• **Exercise**: From the listing below, restate word for word the lines from the line containing "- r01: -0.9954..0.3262" down through the line containing "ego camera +". Exclude pictures.

==== Exercise input ====

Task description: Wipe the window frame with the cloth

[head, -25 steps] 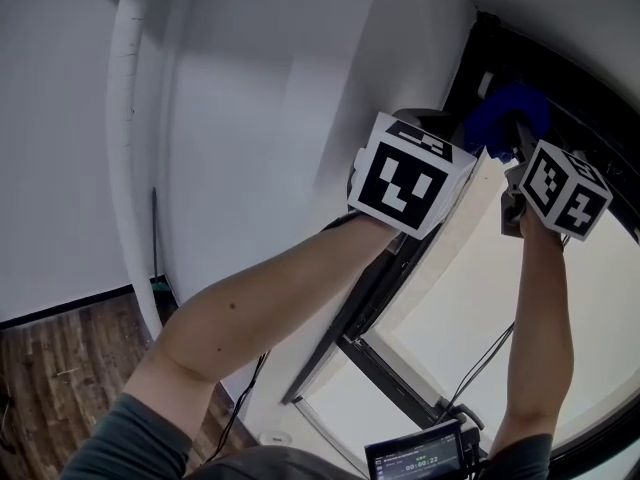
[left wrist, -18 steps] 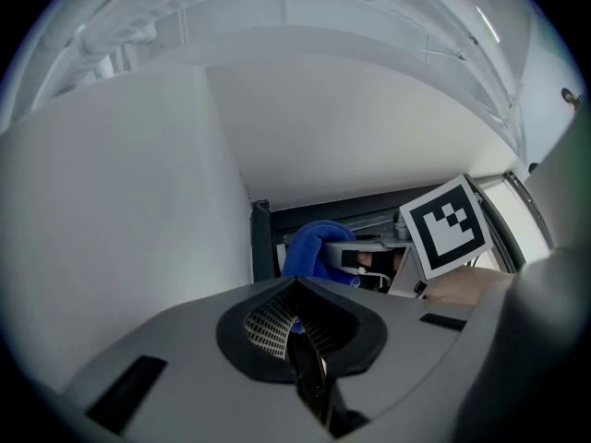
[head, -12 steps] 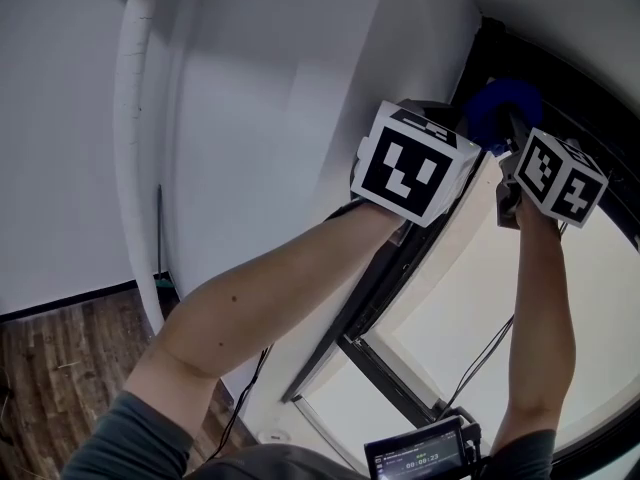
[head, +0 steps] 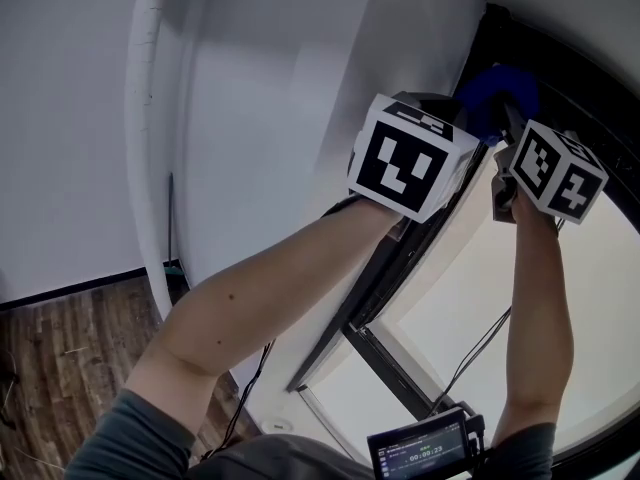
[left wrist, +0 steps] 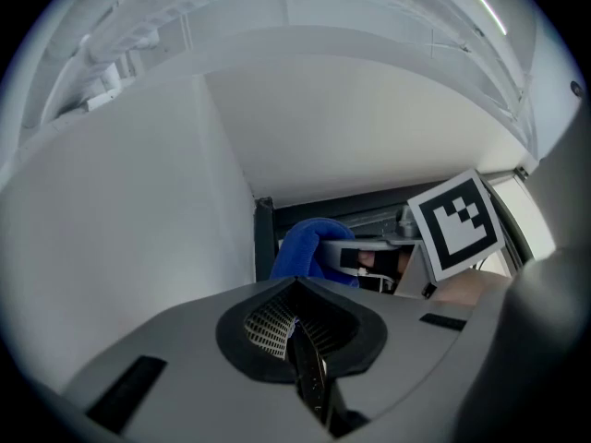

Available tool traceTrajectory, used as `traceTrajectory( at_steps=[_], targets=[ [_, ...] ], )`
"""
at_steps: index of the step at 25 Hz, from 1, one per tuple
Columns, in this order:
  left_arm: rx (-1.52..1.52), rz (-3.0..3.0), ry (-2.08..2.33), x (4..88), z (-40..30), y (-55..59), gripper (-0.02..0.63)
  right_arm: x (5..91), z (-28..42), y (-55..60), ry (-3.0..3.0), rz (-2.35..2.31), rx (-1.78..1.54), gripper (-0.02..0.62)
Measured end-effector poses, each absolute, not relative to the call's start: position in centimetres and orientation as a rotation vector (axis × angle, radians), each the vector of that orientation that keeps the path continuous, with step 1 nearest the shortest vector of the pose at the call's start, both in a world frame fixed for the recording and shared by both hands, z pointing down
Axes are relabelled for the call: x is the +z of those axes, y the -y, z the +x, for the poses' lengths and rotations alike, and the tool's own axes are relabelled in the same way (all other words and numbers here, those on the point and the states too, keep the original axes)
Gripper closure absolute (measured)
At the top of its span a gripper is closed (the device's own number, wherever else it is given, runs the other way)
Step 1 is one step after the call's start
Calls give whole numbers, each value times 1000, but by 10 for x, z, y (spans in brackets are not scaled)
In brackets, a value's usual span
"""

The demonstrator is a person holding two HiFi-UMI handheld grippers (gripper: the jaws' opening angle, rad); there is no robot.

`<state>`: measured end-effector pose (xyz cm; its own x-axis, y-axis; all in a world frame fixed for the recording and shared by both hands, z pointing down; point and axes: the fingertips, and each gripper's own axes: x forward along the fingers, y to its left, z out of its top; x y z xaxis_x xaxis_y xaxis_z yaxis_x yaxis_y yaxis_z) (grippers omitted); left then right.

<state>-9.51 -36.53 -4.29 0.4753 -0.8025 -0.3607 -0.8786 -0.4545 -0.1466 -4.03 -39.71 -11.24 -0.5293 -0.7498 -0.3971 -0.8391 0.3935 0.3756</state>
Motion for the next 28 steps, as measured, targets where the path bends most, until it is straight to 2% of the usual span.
traceTrajectory(
  at_steps=[28],
  targets=[
    [210, -2478, -1390, 78, -74, 380, 597, 43, -27, 444, -2622, -1477, 563, 474]
  ],
)
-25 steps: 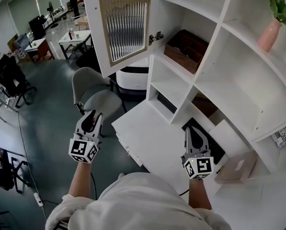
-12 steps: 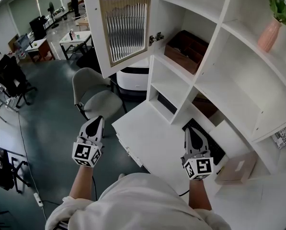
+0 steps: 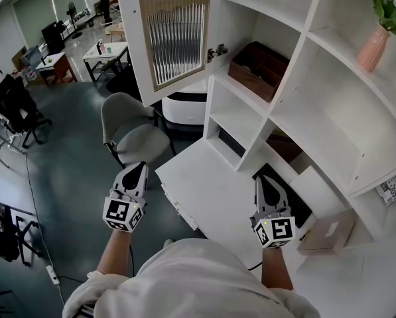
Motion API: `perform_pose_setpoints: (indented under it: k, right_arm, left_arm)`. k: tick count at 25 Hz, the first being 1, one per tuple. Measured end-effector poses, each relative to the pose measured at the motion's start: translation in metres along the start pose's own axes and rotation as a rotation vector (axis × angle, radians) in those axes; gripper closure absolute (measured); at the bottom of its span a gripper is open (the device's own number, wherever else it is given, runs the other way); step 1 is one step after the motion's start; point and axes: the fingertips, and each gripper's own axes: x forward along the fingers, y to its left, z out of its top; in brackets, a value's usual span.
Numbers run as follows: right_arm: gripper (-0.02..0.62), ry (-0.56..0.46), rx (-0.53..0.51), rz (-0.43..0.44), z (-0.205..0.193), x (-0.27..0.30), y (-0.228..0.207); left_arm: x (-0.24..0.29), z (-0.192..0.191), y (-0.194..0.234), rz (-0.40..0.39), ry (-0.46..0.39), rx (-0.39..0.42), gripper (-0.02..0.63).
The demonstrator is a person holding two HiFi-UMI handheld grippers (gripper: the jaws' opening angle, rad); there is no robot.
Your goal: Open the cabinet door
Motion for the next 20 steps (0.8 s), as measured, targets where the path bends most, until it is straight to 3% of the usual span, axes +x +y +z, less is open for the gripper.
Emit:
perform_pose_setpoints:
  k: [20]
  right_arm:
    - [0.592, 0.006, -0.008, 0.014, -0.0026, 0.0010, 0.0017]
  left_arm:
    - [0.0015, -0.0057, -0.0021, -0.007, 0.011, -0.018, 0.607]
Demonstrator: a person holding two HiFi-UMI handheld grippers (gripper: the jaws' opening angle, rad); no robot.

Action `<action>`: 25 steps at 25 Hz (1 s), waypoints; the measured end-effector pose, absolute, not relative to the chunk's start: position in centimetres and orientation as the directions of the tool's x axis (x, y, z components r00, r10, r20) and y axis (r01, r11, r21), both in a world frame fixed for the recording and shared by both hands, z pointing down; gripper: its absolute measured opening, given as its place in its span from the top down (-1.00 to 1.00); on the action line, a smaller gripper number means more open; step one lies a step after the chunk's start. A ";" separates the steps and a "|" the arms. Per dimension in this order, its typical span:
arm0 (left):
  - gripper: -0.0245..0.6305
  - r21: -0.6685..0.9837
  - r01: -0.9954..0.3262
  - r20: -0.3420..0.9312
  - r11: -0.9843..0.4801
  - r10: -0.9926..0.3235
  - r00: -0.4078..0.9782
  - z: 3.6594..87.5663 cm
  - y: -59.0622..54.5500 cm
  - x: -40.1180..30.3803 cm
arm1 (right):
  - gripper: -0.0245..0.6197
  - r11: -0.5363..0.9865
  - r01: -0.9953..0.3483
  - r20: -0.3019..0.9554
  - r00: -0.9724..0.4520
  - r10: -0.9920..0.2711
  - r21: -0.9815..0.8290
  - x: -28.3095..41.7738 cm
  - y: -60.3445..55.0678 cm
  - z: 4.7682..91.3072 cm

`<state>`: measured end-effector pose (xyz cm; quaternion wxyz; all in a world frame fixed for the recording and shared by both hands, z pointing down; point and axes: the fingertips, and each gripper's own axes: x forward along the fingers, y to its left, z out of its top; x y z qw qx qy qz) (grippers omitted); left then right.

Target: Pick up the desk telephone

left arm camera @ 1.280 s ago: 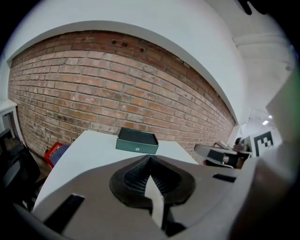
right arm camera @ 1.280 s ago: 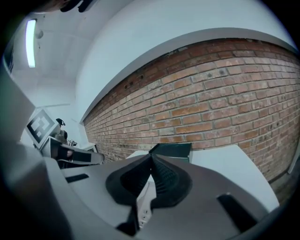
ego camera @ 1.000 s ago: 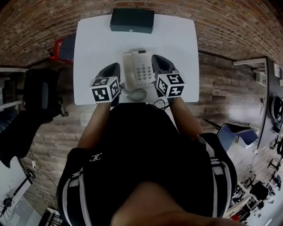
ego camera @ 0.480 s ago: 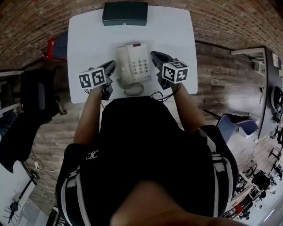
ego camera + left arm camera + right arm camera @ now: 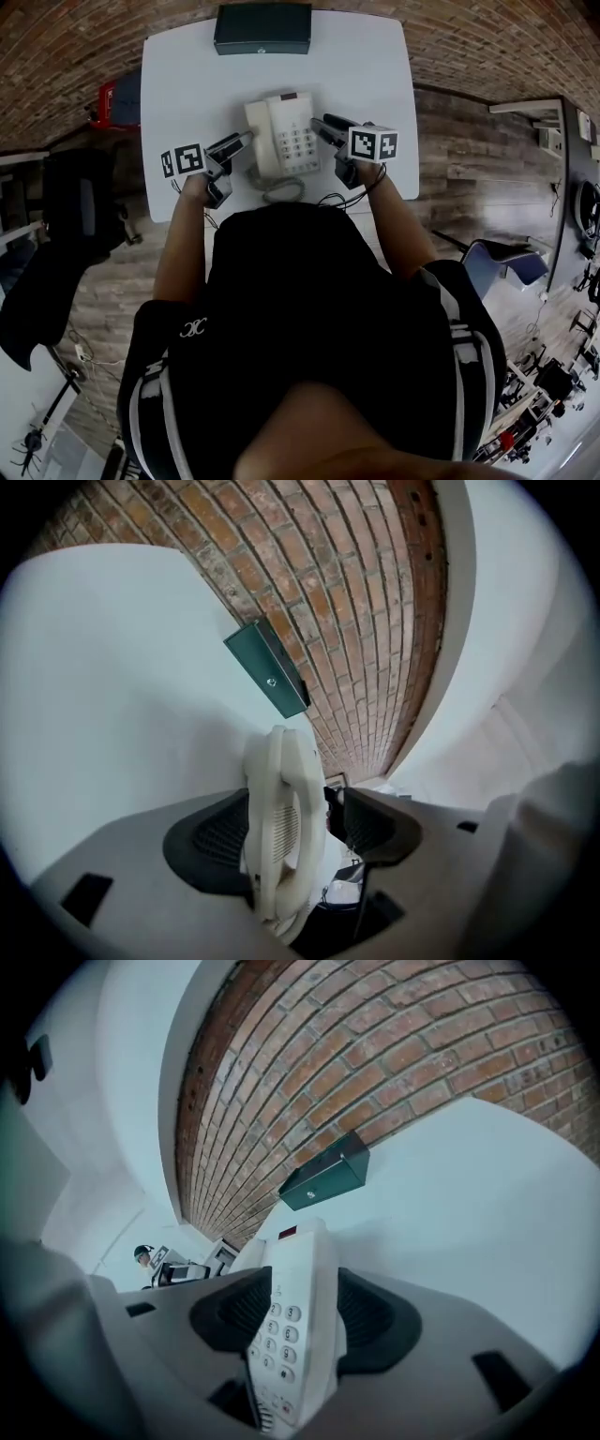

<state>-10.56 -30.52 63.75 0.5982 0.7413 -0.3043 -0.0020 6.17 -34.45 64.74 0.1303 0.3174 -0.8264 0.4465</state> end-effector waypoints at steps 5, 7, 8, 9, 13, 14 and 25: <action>-0.02 0.920 -0.378 0.310 -0.102 -0.402 0.862 65.0 -30.5 -9.9 | 0.30 0.319 -0.584 0.478 -0.804 -0.355 -0.746 5.9 -34.7 66.3; -0.03 0.930 -0.354 0.296 -0.097 -0.370 0.881 65.6 -30.5 -9.7 | 0.30 0.288 -0.553 0.464 -0.825 -0.323 -0.782 5.7 -34.7 66.9; -0.04 0.937 -0.337 0.285 -0.091 -0.358 0.889 65.8 -30.5 -9.6 | 0.30 0.276 -0.538 0.459 -0.835 -0.304 -0.796 5.6 -34.7 67.2; -0.04 0.944 -0.319 0.273 -0.081 -0.348 0.897 65.9 -30.5 -9.6 | 0.29 0.267 -0.526 0.455 -0.843 -0.286 -0.807 5.5 -34.6 67.5; -0.04 0.969 -0.241 0.213 -0.050 -0.315 0.925 66.2 -30.4 -9.1 | 0.29 0.240 -0.487 0.444 -0.871 -0.211 -0.840 5.2 -33.9 68.4; -0.04 0.972 -0.229 0.203 -0.050 -0.309 0.929 66.4 -30.4 -9.0 | 0.29 0.235 -0.476 0.438 -0.877 -0.196 -0.848 5.1 -33.8 68.6; -0.04 0.991 -0.132 0.120 -0.029 -0.251 0.961 66.3 -30.4 -7.9 | 0.29 0.150 -0.410 0.396 -0.911 -0.117 -0.900 4.0 -34.3 69.0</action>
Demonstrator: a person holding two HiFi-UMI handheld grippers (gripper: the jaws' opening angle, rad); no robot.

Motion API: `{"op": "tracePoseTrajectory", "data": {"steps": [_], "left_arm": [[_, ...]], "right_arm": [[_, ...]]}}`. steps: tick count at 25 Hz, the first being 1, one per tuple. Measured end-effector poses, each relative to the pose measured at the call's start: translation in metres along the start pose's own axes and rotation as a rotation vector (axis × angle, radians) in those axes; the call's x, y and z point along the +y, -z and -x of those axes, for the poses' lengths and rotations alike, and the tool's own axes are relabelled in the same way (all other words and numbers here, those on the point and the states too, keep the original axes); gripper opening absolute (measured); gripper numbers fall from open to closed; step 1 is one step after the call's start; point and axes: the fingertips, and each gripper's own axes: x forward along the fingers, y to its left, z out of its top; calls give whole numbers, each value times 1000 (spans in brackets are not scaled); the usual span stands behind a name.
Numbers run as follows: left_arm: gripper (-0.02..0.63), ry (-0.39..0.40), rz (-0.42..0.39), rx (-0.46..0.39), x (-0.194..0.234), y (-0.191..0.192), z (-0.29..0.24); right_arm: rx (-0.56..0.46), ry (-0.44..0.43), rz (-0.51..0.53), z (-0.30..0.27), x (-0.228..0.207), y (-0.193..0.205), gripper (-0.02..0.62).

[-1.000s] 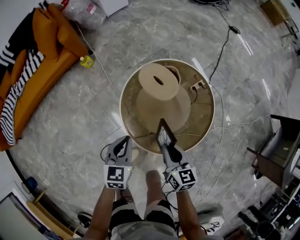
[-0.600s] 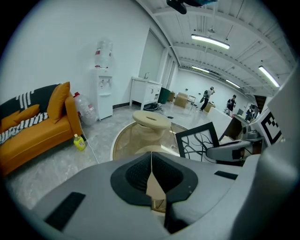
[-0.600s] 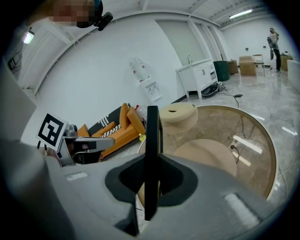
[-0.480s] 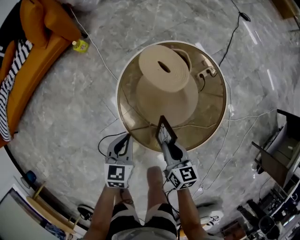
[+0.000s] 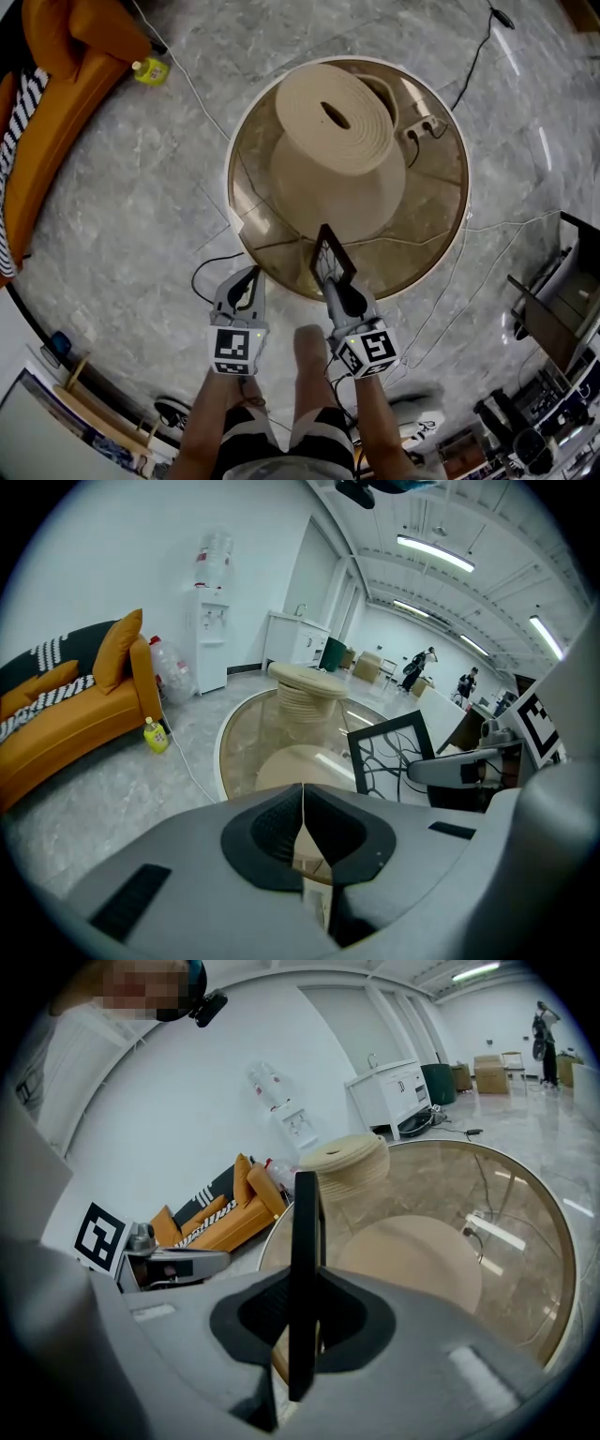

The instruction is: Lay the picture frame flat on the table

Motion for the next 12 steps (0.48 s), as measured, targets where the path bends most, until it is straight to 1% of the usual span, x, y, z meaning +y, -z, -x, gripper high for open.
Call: {"op": "tracePoseTrajectory", "data": {"steps": [7, 12], "left_arm": [[23, 4, -3, 14, -3, 6, -6], [23, 3, -2, 18, -4, 4, -10]], "right_arm": [[-9, 7, -22, -4, -7, -1, 48], [-10, 45, -27, -8, -22, -7, 55]]}}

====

• **Written response**:
  - r01: -0.9954..0.3262
  - r20: -0.3420..0.9312
  - r11: -0.9843..0.4801
  - r10: -0.9926..0.3235
  - r00: -0.4078..0.9782
  - z: 3.6594..87.5663 cm
  - y: -59.0622..54.5500 cm
  - x: -40.1180..30.3803 cm
arm1 (right):
  - gripper: -0.0245..0.6197
  - r11: -0.5363..0.9865
  - r01: -0.9953..0.3483
  - r20: -0.3019..0.9554
  - r00: -0.9724..0.4520
  - r10: -0.9920..0.2711
  - r21: -0.9815..0.8290
  - x: -28.3095..41.7738 cm
  - y: -60.3445..55.0678 cm
  - z: 4.7682..91.3072 cm

`<state>`: measured end-effector pose (xyz cm; quaternion wxyz; all in a world frame fixed for the recording and shared by both hands, z pointing down; point and axes: the fingertips, and each gripper's own axes: x forward along the fingers, y to its left, z out of its top; x y z qw qx qy qz) (grippers omitted); left then right.

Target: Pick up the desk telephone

left arm camera @ 1.280 s ago: 
right arm camera @ 1.280 s ago: 
ego camera @ 1.000 s ago: 
ego camera @ 0.480 s ago: 
ego camera + left arm camera + right arm camera @ now: 

A complete answer has now been given.